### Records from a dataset
══════

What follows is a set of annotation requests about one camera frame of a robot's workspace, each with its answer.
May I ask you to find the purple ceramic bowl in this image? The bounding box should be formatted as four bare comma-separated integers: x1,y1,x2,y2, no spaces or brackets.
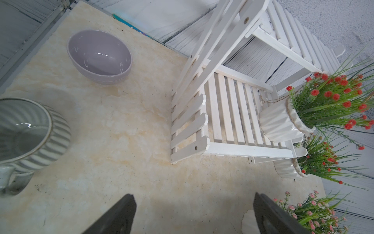
67,30,132,85

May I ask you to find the white wooden slatted rack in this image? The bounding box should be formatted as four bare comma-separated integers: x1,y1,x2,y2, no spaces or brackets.
170,1,345,164

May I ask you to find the striped grey ceramic mug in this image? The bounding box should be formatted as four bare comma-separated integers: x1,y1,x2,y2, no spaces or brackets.
1,97,72,198

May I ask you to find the red flower potted plant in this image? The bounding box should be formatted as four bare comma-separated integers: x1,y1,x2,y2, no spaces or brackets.
259,58,374,143

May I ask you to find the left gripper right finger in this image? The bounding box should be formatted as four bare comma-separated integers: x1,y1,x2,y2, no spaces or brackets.
253,192,310,234

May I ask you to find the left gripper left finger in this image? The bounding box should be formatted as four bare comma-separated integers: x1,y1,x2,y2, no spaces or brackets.
83,194,137,234

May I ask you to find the pink flower potted plant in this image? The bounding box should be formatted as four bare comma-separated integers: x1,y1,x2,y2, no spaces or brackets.
241,191,357,234

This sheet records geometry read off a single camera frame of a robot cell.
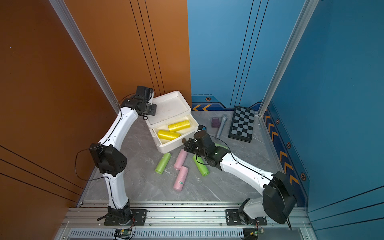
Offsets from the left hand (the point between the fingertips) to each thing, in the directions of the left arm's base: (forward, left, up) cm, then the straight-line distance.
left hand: (152, 107), depth 90 cm
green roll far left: (-26, -7, -21) cm, 34 cm away
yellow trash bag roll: (-17, -11, -5) cm, 21 cm away
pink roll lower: (-36, -19, -20) cm, 45 cm away
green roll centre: (-29, -31, -21) cm, 47 cm away
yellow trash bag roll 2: (-11, -17, -5) cm, 21 cm away
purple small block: (+6, -41, -21) cm, 47 cm away
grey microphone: (+9, -48, -22) cm, 53 cm away
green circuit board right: (-60, -57, -23) cm, 85 cm away
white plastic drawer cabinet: (+2, -11, 0) cm, 12 cm away
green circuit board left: (-60, +6, -26) cm, 65 cm away
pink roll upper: (-23, -18, -21) cm, 36 cm away
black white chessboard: (+5, -61, -21) cm, 64 cm away
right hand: (-23, -21, -4) cm, 31 cm away
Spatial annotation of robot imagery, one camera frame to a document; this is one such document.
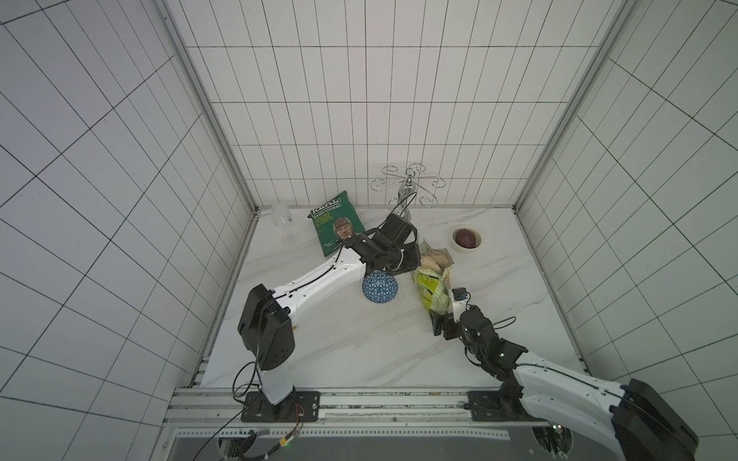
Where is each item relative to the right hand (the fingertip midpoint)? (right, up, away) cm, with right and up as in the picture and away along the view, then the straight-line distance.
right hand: (434, 308), depth 86 cm
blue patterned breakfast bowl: (-17, +5, +9) cm, 20 cm away
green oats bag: (-2, +11, -8) cm, 13 cm away
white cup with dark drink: (+15, +21, +17) cm, 31 cm away
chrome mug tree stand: (-7, +39, +1) cm, 40 cm away
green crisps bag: (-33, +27, +22) cm, 48 cm away
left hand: (-7, +14, -7) cm, 17 cm away
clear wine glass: (-52, +29, +15) cm, 62 cm away
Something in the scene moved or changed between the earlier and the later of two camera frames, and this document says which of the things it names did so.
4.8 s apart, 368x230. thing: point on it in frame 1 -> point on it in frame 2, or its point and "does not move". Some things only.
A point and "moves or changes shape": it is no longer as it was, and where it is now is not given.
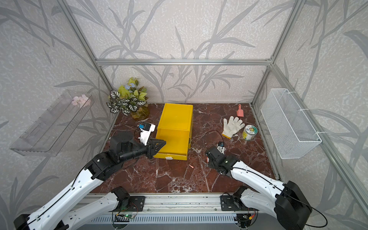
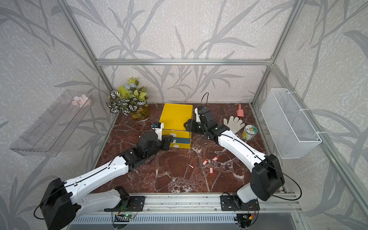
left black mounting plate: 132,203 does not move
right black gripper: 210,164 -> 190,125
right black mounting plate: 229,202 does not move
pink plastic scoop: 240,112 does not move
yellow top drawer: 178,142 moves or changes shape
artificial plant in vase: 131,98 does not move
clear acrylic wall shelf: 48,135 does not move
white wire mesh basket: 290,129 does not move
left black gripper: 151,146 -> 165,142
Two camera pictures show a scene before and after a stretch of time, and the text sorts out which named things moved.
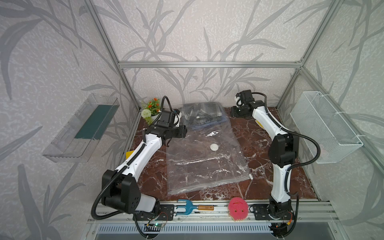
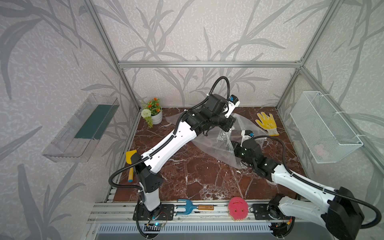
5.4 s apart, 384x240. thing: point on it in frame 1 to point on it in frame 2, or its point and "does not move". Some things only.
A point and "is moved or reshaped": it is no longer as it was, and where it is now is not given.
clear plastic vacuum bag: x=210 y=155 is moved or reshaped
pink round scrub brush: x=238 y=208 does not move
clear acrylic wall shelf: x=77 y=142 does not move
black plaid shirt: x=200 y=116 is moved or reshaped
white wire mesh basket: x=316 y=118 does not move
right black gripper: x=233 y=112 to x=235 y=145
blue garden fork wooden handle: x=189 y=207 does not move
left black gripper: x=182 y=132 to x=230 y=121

══════

Output a verbatim copy of the entries and skip the pictures.

What follows is a set of annotation requests about one camera frame of a robot's workspace, each with its answer.
May I ask you to find the purple ceramic bowl in this image? The bounding box should be formatted as four bare comma-separated integers: x1,y1,x2,y2, no spaces or brackets.
67,30,132,85

May I ask you to find the white wooden slatted rack in this image? The bounding box should be formatted as four bare comma-separated integers: x1,y1,x2,y2, no spaces or brackets.
170,1,345,164

May I ask you to find the striped grey ceramic mug in this image? The bounding box should be formatted as four bare comma-separated integers: x1,y1,x2,y2, no spaces or brackets.
1,97,72,198

May I ask you to find the red flower potted plant in this image? The bounding box should be formatted as four bare comma-separated integers: x1,y1,x2,y2, no spaces or brackets.
259,58,374,143

May I ask you to find the left gripper right finger in this image? The bounding box should be formatted as four bare comma-separated integers: x1,y1,x2,y2, no spaces or brackets.
253,192,310,234

May I ask you to find the left gripper left finger in this image? The bounding box should be formatted as four bare comma-separated integers: x1,y1,x2,y2, no spaces or brackets.
83,194,137,234

May I ask you to find the pink flower potted plant in this image? The bounding box should be formatted as four bare comma-separated integers: x1,y1,x2,y2, no spaces or brackets.
241,191,357,234

This sheet records geometry read off a single camera frame of a robot cell.
Offsets from the left hand (the point between the fingertips) to each thing, in the directions of the left arm's base: (forward, left, up) cm, then the straight-line distance.
left hand: (152, 107), depth 90 cm
green roll far left: (-26, -7, -21) cm, 34 cm away
yellow trash bag roll: (-17, -11, -5) cm, 21 cm away
pink roll lower: (-36, -19, -20) cm, 45 cm away
green roll centre: (-29, -31, -21) cm, 47 cm away
yellow trash bag roll 2: (-11, -17, -5) cm, 21 cm away
purple small block: (+6, -41, -21) cm, 47 cm away
grey microphone: (+9, -48, -22) cm, 53 cm away
green circuit board right: (-60, -57, -23) cm, 85 cm away
white plastic drawer cabinet: (+2, -11, 0) cm, 12 cm away
green circuit board left: (-60, +6, -26) cm, 65 cm away
pink roll upper: (-23, -18, -21) cm, 36 cm away
black white chessboard: (+5, -61, -21) cm, 64 cm away
right hand: (-23, -21, -4) cm, 31 cm away
Spatial annotation of robot imagery, one camera frame to a document; this is one such document.
Where is each item relative to the right hand (the fingertip midpoint)? (right, up, away) cm, with right and up as in the picture and away along the view, then the straight-line distance.
right hand: (434, 308), depth 86 cm
blue patterned breakfast bowl: (-17, +5, +9) cm, 20 cm away
green oats bag: (-2, +11, -8) cm, 13 cm away
white cup with dark drink: (+15, +21, +17) cm, 31 cm away
chrome mug tree stand: (-7, +39, +1) cm, 40 cm away
green crisps bag: (-33, +27, +22) cm, 48 cm away
left hand: (-7, +14, -7) cm, 17 cm away
clear wine glass: (-52, +29, +15) cm, 62 cm away
Something in the scene moved or changed between the earlier and the later of two camera frames, and this document says which of the things it names did so.
4.8 s apart, 368x230. thing: point on it in frame 1 -> point on it in frame 2, or its point and "does not move". Some things only.
A point and "moves or changes shape": it is no longer as it was, and where it is now is not given.
left black mounting plate: 132,203 does not move
right black gripper: 210,164 -> 190,125
right black mounting plate: 229,202 does not move
pink plastic scoop: 240,112 does not move
yellow top drawer: 178,142 moves or changes shape
artificial plant in vase: 131,98 does not move
clear acrylic wall shelf: 48,135 does not move
white wire mesh basket: 290,129 does not move
left black gripper: 151,146 -> 165,142
Two camera pictures show a scene before and after a stretch of time, and the text sorts out which named things moved.
5.4 s apart, 384x240. thing: point on it in frame 1 to point on it in frame 2, or its point and "does not move". Some things only.
A point and "is moved or reshaped": it is no longer as it was, and where it is now is not given.
clear plastic vacuum bag: x=210 y=155 is moved or reshaped
pink round scrub brush: x=238 y=208 does not move
clear acrylic wall shelf: x=77 y=142 does not move
black plaid shirt: x=200 y=116 is moved or reshaped
white wire mesh basket: x=316 y=118 does not move
right black gripper: x=233 y=112 to x=235 y=145
blue garden fork wooden handle: x=189 y=207 does not move
left black gripper: x=182 y=132 to x=230 y=121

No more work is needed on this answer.